Thursday, 3 November 2011

The Indian Mutiny


History is around us in that the street signs of our cities are like time capsules. Driving along the Western Main Road, one passes Lucknow Street and Delhi Street. Both these suburban streets recall an awful period in the ‘History of the British Raj’, as the domination of the Indian subcontinent by the British was romantically called.
“There is a most mysterious affair going on through the whole of India at present,” an English medical officer wrote home to his sister towards the end of March 1857. “No one seems to know the meaning of it, whether it is religious or if it has to do with some sort of secret society. It is called the ‘chupatti movement’.”
The British were in India almost by default. Their conquest, if it could be called that, had more to do with their wresting control from the French trading interest, than with conquering armies. Their own trading company, the East India Company, had established a powerful hegemony over many of the Indian states by the mid-1700s. It monopolised trade and took control over the administrative apparatus of the princely states in the waning of the former illustrious Mogul empire.
The East India Company had a huge bureaucratic organisation in place and a standing army to force its controls. Indeed, it had grown so powerful, that by an act entitled the ‘India Act of 1784’, passed by parliament, the British government sought to control the officials of the company, and had in fact established a governor general in Calcutta.
The armies controlled by the company were manned by native infantry men, known as ‘sepoys’, and by native cavalrymen, sowars. There were also native officers in each regiment, though the most senior amongst them were subordinate to the most junior British officer and could not give orders even to a British sergeant major.
It was in these regiments of the East India Company that the unrest which manifested itself in the mysterious portent of 1857 first broke out in violence. The mystery surrounded a strange action that seemed to suddenly start. Chupattis, a sort of alloo or flour-based soft bread, began to be passed from hand to hand. Through the night, men were running through the jungle, across the grasslands, from village to village, with bundles of chupattis in their turbans, handing them over to village watchmen, who in turn passed them on.
No one had a clue where this had started, or who had started it. It was followed by a mysterious slogan ‘Sub lal hogea hai’ (Everything has become red) whispered in the bazaars. Fakirs, holy men, were roaming all over the countryside, gathering anxious crowds about them, warning of the designs of the foreigners, had upon them the threat to their lives, their families and their faith.
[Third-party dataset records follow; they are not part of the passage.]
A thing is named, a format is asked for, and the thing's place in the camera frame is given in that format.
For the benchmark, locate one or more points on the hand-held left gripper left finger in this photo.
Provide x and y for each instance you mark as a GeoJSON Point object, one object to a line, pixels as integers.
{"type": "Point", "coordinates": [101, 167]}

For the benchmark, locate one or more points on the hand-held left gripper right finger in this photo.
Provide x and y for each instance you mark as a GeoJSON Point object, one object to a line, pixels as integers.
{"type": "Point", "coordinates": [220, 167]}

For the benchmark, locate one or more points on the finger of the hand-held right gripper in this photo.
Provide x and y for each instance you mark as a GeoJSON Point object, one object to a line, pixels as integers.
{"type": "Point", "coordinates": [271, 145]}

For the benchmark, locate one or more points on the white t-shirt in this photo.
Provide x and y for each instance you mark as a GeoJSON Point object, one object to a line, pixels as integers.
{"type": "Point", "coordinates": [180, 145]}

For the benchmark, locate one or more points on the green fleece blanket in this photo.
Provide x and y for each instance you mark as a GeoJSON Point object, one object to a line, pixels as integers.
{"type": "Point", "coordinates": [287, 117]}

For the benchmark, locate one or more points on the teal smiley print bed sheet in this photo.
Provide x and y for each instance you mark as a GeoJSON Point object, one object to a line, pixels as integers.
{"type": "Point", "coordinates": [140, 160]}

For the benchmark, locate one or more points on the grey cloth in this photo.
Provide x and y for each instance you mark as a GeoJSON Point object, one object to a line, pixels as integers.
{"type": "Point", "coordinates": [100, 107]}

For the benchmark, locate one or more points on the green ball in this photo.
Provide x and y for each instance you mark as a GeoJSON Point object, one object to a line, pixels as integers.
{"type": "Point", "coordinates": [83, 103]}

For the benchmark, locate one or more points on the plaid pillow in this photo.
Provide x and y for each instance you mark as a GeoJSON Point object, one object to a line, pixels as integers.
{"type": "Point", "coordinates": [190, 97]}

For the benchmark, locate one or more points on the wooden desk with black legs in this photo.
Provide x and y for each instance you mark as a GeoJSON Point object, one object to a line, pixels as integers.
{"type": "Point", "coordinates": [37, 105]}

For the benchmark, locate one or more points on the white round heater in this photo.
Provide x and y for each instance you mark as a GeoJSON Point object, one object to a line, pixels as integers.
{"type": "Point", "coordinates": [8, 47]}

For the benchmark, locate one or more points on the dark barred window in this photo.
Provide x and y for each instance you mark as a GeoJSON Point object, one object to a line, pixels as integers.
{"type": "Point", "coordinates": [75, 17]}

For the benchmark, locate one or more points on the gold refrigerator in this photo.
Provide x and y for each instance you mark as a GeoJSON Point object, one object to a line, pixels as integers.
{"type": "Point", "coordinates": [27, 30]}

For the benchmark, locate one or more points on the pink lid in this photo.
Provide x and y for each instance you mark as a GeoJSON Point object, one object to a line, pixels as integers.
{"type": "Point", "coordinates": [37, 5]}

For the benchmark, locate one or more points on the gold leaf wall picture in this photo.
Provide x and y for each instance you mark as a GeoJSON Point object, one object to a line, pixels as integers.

The British administration had evolved over the 100 years of its presence in India from benign and accommodating to domineering and arrogant. The native army felt oppressed. Many had real grievances and fears. This was shared by the population at large and had its origins in land reforms, imposed by the East India Company and the governor general.
These reforms impacted on the Indian princes and affected the farmers and peasants. They had to do with inheritance and sought to prevent adopted sons from inheriting lands in which case the property, sometimes as big as, let’s say, Scotland, would fall to the British Crown. These reforms served to unite Hindus and Muslims.
There were other threats. In a desire to modernise, temples and mandirs were often demolished to give way to roads or telegraph lines, which were meant to bring all people together, as the British said. But there was a danger in bringing people together. It might put an end to the caste system, and without caste, how could a man be rewarded for his acts in a previous incarnation?
The other problem was that the Christian missionaries were in perpetual pursuit of converts. This was difficult for the Hindus to understand, as the Hindu religion does not seek adherents and by its very nature could not accommodate converts. Holy men of the various faiths felt affronted to be described as ‘woefully ignorant’ and superstitious and worshipers of heathen gods. Indians began to feel that the English were out to convert the entire country.
In various ways, the new laws impacted on the army, for example the regulation that recruits were required to serve overseas. This meant an impossibility for the devout Hindu, who would be unable while aboard a ship to cook his own food as his religion required, and who would find it difficult to perform the prescribed rituals of daily ablution, having no idea of where the water came from or who had handled it.
These were all minor concerns, however, when compared to the alarm a new rifle cartridge caused. This cartridge was introduced into the Bengal army. The end of it had to be bitten off, so that the charge could ignite when it was pushed down the bore of the muzzle. To make this easier, the paper of the cartridge was heavily greased with tallow. Tallow was offensive to the Hindus if it contained beef fat, and to the Muslims if it contained pig fat. When the new cartridges, together with new Enfield rifles, were issued, it soon unleashed the ‘Devil’s Wind’, which swept across Bengal.
The alarm, the concern and the fear that was felt by tens of thousands of men upon hearing the news of this new cartridge is difficult to grasp today. Experienced officers immediately realised that there was much amiss in the ranks. When, however, an enlisted man, drunk, attacked his officer, hacking him to death.